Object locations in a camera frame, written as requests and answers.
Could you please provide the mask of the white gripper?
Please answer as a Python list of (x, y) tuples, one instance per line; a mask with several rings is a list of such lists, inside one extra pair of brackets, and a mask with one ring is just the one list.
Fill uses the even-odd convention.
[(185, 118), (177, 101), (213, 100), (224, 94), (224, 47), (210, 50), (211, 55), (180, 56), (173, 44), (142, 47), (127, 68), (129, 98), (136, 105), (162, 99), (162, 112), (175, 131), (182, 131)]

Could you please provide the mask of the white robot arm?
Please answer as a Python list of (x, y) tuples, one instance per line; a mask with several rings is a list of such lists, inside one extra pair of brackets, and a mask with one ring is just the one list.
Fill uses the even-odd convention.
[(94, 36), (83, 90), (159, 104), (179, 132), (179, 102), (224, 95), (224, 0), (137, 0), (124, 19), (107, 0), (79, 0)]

☆ ☆ ☆

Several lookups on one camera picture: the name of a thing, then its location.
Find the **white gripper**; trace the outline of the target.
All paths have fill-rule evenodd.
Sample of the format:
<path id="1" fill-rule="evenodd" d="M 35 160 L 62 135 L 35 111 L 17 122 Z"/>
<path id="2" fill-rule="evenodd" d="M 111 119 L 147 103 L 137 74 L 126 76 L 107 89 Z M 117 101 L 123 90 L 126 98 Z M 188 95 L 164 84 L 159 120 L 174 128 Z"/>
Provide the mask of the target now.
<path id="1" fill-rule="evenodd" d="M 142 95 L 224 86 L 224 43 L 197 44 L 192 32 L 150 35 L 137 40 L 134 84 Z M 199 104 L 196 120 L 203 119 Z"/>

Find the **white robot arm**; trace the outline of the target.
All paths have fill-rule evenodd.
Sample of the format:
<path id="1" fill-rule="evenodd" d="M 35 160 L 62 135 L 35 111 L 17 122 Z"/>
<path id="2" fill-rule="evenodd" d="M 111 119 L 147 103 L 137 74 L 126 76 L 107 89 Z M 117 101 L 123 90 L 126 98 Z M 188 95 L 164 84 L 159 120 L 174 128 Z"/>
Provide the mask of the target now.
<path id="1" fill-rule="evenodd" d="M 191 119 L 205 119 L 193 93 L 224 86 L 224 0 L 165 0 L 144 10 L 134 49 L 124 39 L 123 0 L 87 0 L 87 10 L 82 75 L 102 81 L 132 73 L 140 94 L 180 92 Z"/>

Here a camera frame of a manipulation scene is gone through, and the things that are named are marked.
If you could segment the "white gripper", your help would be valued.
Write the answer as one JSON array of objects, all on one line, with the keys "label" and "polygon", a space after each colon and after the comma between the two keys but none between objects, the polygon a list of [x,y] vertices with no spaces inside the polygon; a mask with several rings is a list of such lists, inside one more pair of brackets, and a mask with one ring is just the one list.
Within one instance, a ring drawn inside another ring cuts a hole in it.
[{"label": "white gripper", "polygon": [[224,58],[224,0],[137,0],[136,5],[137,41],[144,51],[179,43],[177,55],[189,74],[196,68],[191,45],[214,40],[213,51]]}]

☆ ☆ ☆

Requirement: Report how many lines of the entries include the word "camera", and let the number stand alone.

Solution: 3